La felicidad

La felicidad es el único raíl sobre el que el tiempo no se desliza. La edad no importa si somos felices, pero la felicidad es como la luz: a veces onda, a veces partícula. O transcurre como una actitud en nuestra vida, o es un simple momento que pasa y que, al perderse, despierta la nostalgia. Y después la literatura, claro. Llevamos ese lastre a cuesta, que hace que desconectemos de las cosas importantes, y entonces llega aquella frase de Eliot: “Cuánta sabiduría perdemos con el conocimiento, y cuánto conocimiento perdemos con la información…” Estoy convencido de que la verdadera felicidad es una forma de indiferencia, y la indiferencia la única manera de ser independiente.

            La mayoría, como decía Morin, nos persuadimos de que somos felices.
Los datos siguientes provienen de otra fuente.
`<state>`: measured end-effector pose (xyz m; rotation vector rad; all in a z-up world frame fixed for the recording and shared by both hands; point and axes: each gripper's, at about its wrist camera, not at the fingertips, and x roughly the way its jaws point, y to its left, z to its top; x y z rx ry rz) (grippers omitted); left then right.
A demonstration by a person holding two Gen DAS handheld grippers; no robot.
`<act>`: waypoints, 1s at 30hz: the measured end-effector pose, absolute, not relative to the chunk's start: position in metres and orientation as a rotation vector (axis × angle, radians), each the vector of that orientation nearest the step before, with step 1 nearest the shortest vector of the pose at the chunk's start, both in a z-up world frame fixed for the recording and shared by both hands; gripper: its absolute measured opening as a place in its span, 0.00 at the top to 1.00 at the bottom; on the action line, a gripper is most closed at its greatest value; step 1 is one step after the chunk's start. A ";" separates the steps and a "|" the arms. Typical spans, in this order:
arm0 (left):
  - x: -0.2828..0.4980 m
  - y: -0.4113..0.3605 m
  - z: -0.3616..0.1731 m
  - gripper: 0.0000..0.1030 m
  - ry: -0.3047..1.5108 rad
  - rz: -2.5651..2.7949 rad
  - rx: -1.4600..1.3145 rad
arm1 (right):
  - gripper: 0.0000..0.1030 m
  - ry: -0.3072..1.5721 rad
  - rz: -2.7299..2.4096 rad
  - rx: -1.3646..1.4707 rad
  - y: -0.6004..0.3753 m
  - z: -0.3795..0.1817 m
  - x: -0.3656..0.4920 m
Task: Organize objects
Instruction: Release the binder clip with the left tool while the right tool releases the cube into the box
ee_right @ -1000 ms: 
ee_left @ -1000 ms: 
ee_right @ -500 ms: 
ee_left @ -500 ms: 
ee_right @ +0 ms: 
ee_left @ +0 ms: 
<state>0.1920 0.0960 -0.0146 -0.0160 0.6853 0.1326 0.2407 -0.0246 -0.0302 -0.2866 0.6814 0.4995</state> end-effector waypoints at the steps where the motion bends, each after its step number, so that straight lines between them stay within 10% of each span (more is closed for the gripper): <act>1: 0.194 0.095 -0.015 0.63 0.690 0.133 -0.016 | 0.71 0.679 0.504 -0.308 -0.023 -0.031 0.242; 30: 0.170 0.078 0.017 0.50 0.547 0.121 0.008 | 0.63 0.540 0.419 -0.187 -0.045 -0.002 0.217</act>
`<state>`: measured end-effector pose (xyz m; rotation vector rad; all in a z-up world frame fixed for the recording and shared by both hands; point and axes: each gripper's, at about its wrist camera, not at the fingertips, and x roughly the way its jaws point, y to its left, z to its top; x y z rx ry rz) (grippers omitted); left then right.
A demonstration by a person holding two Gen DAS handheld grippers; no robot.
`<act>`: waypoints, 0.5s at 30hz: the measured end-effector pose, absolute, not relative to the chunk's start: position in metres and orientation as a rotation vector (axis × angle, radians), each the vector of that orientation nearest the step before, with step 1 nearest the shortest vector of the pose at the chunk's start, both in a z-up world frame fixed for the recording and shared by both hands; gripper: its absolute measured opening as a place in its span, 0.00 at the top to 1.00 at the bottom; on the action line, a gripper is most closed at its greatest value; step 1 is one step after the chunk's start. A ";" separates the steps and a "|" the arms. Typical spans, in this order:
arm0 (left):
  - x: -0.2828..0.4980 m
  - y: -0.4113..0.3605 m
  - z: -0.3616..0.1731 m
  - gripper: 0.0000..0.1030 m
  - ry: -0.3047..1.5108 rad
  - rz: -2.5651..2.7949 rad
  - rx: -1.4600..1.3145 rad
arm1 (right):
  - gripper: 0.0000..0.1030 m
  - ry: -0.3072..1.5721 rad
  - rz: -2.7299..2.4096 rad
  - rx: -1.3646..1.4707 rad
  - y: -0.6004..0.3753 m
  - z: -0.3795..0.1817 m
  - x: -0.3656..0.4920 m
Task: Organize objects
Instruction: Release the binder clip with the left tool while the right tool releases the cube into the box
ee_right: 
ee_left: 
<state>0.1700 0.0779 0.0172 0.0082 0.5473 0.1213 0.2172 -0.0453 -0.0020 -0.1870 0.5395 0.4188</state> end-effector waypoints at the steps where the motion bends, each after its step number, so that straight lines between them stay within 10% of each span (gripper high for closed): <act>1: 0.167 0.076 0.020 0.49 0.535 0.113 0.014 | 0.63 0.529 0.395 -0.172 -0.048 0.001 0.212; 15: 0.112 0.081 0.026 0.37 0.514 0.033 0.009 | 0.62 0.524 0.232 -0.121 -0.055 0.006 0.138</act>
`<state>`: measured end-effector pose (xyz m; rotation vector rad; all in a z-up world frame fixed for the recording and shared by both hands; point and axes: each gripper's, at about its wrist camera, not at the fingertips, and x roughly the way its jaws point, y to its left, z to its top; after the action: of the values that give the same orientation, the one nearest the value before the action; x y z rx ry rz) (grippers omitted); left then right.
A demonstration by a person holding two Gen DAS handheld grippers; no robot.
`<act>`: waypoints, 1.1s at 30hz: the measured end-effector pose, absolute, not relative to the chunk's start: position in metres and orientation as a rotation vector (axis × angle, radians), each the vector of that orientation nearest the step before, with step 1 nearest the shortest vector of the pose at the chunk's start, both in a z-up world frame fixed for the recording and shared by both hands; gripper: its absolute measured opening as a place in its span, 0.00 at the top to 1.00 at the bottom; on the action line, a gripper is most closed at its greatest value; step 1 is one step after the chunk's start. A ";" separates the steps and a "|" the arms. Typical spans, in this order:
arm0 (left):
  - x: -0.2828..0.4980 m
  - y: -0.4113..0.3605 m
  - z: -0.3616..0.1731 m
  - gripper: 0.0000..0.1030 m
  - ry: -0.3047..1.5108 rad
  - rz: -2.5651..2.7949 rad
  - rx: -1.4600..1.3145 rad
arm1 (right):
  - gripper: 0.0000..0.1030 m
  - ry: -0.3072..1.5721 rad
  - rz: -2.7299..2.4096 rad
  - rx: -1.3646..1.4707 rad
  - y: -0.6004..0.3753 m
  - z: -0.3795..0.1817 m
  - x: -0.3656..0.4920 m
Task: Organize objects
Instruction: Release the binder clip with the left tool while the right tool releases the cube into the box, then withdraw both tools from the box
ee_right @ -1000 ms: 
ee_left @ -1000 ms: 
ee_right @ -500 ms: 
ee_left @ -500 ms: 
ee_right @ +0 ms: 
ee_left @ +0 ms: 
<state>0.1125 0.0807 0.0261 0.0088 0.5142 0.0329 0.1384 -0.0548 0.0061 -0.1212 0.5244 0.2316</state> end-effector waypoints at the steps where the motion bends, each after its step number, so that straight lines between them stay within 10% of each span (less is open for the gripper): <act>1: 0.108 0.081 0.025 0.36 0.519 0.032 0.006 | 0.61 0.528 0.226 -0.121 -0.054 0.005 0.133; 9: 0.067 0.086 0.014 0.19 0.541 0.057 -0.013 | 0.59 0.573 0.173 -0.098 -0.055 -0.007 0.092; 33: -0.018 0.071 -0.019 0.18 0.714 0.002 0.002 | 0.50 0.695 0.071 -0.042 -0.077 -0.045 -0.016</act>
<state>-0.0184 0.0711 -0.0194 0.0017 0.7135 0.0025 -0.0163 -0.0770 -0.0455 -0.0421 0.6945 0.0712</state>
Ese es un tipo de servidumbre que está muy vista. Es sólo una apariencia, porque la apariencia -que es la forma más plebeya de la mentira- resulta imprescindible para estar en el mundo. Tendemos a convertirnos en mujeres y hombres imaginarios, a parecernos a actores de cine, o a desearlo. A vivir en su mundo, que sólo se parece al nuestro en que no nos pertenece. Para ser felices hay que ser famosos, pero la fama que no imponen los medios de comunicación, la única que merece la pena, ya no tiene público, porque al público lo crean los medios para que aplaudan en sus circos. El signo de los tiempos. No obstante, existe una recomendación muy práctica para ser feliz. A mí me ha servido: no pensar jamás en la felicidad. Sé que es una buena recomendación, porque he sido el hombre más infeliz del mundo escribiendo esta entrada. Espero que eso no me lleve a la bebida, o a escribir best-sellers.